Russia's liberal Yabloko party has joined a parliamentary coalition with the Union of Right Forces, or SPS. Both parties present the move as a step toward consolidating Russia's motley assortment of pro-democratic, pro-market movements. RFE/RL's Moscow correspondent Sophie Lambroschini looks at the marriage's chances of enduring.
Moscow, 21 June 2000 (RFE/RL) -- In their coalition agreement, Yabloko and the Union of Right Forces say they want to consolidate liberal, democratic forces. They say their parties want to help Russia build a civil society with market reforms and the rule of law.
Two of the leaders, Yabloko head Grigory Yavlinsky and Boris Nemtsov of the SPS, said their coalition was also formed to fight what they called the government's "attack on democratic rights and freedoms."
At a press conference announcing the coalition agreement today, one of the top SPS leaders, Irina Khakamada, said liberalism is a force to be reckoned with.

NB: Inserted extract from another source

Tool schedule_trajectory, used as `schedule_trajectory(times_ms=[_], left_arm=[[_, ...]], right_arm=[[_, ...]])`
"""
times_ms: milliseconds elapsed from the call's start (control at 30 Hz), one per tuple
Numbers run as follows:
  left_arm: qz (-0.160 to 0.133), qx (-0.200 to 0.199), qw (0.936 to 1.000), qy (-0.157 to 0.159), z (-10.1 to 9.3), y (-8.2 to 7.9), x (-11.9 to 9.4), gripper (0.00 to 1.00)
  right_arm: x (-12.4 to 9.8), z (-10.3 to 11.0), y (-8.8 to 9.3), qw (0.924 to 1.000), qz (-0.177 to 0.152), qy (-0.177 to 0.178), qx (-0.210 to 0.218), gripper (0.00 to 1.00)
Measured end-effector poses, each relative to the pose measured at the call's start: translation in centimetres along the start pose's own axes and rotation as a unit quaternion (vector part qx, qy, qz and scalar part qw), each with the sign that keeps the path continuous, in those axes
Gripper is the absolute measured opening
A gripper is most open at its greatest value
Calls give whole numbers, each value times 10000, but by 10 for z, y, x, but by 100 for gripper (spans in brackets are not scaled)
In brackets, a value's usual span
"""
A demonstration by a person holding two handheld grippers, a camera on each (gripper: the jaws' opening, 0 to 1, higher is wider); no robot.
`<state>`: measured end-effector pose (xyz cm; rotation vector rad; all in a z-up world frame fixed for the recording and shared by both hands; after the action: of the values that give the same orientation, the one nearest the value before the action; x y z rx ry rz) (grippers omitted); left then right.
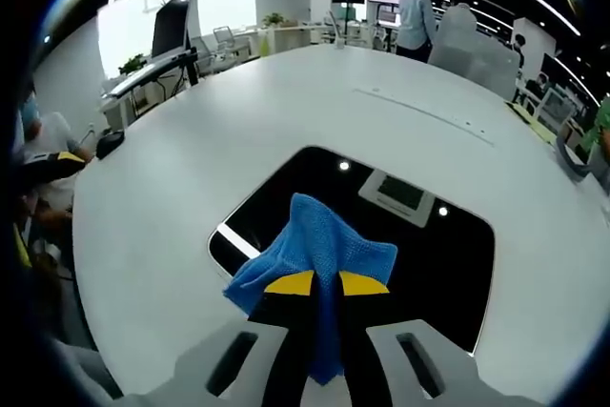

"More and more, the signals are being sent that liberalism is once and for all discredited in Russia. We don't believe this, and we want to demonstrate our power of political influence by taking these decisions."
The coalition is planning to present a single joint candidate in gubernatorial and mayoral elections, run a single list in Russia's next parliamentary elections in 2003, and field a single presidential candidate in 2004.
First moves toward consolidation appeared last January, when the two factions joined forces to boycott Duma sessions in protest against the pro-Kremlin Unity faction's power-sharing deal with the Communists. The two parties are each poorly represented in the Duma -- the SPS has 24 deputies and Yabloko just 16 out of a total of 450.
So far, the two factions have held a common position on some issues in the Duma.
They also presented a single candidate in last month's elections in Saint Petersburg, although their coalition came just a week before elections and their candidate lost to the incumbent by a very large margin. Now the SPS-Yabloko coalition plans to oppose a bill, put forward by President Vladimir Putin and set to pass in a second reading on Friday, that would allow governors to dismiss mayors.
But can the coalition hold? Despite their common views on economic reform, the parties have in the past defended very different ideas.
Yabloko has always presented itself as the hard-line democratic opposition to the Kremlin -- whether under Yeltsin or Putin. When a Yabloko member joined a Yeltsin cabinet, he was kicked out of the party. During presidential elections, Yabloko stuck to its line, opposing the war in Chechnya and the candidacy of Vladimir Putin.
The Union of Right Forces, on the other hand, is itself a motley association of politicians who hold very different views on the Kremlin. SPS is supported by Kremlin critic and human rights activist Sergei Kovalyov, for example. But it also includes former Prime Minister Sergei Kirienko, who recently accepted an appointment as one of Putin's seven governor generals. Ahead of the presidential elections, the SPS was split between supporters and opponents of Putin. In addition, electricity monopoly boss Anatoly Chubais, one of the oligarchs regularly criticized by Yabloko, also supports the SPS, and is said to be one of its main financiers.
One prominent political analyst, Aleksei Chesnakov, says that as long as Chubais and Kirienko, who are loyal to Putin, remain in the SPS, liberal forces can never unite.
But another analyst, Mark Urnov from the Foundation for Analytical Programs, points out that the two parties have little to lose in attempting to unite, as neither has garnered much support on its own.